Un concetto ricorrente è la “duplice vergogna” che il popolo siriano è stato costretto a sopportare: essere vittime e spettatori allo stesso tempo, essere costretti a guardare, ritrovarsi ad essere complici senza essere colpevoli…
È un vero tumore, qualcosa muore dentro. Ed è frutto di quelle dinamiche che a me interessano molto di più rispetto al discorso che si ostinano a fare sulla Siria, sul Medioriente, sullo scontro teologico tra sciiti, sunniti, che non c’entra assolutamente niente. È una vergogna parlare sempre e solo di questo, come fosse un altro pianeta. Invece le cose che muovono la storia, la società, sono uguali ovunque, sono le stesse, anche se c’è sempre un contesto particolare, una specificità. Però si tratta sempre di potere, soldi, amore, rabbia. Queste sono le costanti.

So che è una domanda difficile, forse la più difficile. Quali speranze, quale futuro prossimo vedi per la Siria?
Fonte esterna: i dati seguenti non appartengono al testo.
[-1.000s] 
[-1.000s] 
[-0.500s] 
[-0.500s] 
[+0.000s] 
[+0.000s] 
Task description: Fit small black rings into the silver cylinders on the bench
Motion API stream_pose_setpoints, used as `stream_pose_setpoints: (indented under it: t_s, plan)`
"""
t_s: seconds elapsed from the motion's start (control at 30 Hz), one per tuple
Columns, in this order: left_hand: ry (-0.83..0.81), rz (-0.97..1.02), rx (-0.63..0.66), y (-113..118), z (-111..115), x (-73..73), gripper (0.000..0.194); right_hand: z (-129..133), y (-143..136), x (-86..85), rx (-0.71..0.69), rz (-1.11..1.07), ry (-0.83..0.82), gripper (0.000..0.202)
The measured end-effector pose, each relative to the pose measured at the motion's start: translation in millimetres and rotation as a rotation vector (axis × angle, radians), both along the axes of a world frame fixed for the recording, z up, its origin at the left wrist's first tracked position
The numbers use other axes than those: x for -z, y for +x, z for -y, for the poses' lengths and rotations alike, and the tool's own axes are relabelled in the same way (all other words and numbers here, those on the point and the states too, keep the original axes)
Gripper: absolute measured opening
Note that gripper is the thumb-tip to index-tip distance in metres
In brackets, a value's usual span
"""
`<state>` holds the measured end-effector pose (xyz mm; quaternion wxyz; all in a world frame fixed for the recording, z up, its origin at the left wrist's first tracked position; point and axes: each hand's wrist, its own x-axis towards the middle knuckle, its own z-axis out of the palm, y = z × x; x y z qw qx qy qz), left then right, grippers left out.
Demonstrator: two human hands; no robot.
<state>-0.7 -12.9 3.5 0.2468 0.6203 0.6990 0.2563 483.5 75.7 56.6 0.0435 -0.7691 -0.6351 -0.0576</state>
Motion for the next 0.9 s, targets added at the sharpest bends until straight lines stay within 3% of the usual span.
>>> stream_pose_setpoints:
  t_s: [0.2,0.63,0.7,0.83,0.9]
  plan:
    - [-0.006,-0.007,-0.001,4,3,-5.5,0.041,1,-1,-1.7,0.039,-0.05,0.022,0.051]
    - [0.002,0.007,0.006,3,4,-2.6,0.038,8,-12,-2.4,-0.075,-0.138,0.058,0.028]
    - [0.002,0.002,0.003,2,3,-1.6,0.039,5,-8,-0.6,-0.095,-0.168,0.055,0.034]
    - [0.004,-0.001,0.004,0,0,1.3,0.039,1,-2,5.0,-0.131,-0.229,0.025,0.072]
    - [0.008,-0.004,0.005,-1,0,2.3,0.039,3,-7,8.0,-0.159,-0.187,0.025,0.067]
Parlare di speranza è un po’ difficile. La speranza è nella possibilità di avere giustizia per le vittime, del regime o dell’opposizione. Non c’è futuro se facciamo finta che niente sia successo e torniamo a come era prima. Noi siamo su questo cammino ora. Un po’ di speranza mi deriva dal fatto che ora c’è qualche caso in tribunale. Tante persone che hanno fatto delle cose terribili in Siria durante la guerra sono andate in Europa e lì e sono state riconosciute da altri siriani. Come ho scritto nel libro, lo Stato ha sempre giocato questo ruolo di “mediatore” tra i siriani, tra le persone, come un muro. Ora invece ci sono tanti siriani che sono fuori dalla Siria e c’è la possibilità di conoscersi in un modo prima impensabile. Finalmente possono parlare direttamente, e magari da questo può nascere qualcosa di nuovo. Per ora i siriani sono esauriti, ma quando arriverà il giorno della ripresa non lo faranno con ingenuità, ora capiscono bene il mondo in cui viviamo. Una cosa che voglio dire e che non ho detto chiaramente nel libro è che per me è un momento nella storia dell’umanità abbastanza grave. Perché il messaggio di tutto questo, qual è? Che possiamo continuare ad osservare cosa sta succedendo e non fare niente? Il messaggio che abbiamo rivolto ai siriani è che se vogliono rimanere a casa dovranno ingoiare tutta questa ingiustizia, o se vogliono andare fuori dovranno convivere con l’umiliazione di essere profughi. O ancora, che se vogliono rimanere e lottare – ed è ciò che tutti professiamo di avere come ideale – lo faranno da soli, rischiando la vita. Cosa abbiamo imparato? È stato un fallimento, per il mondo.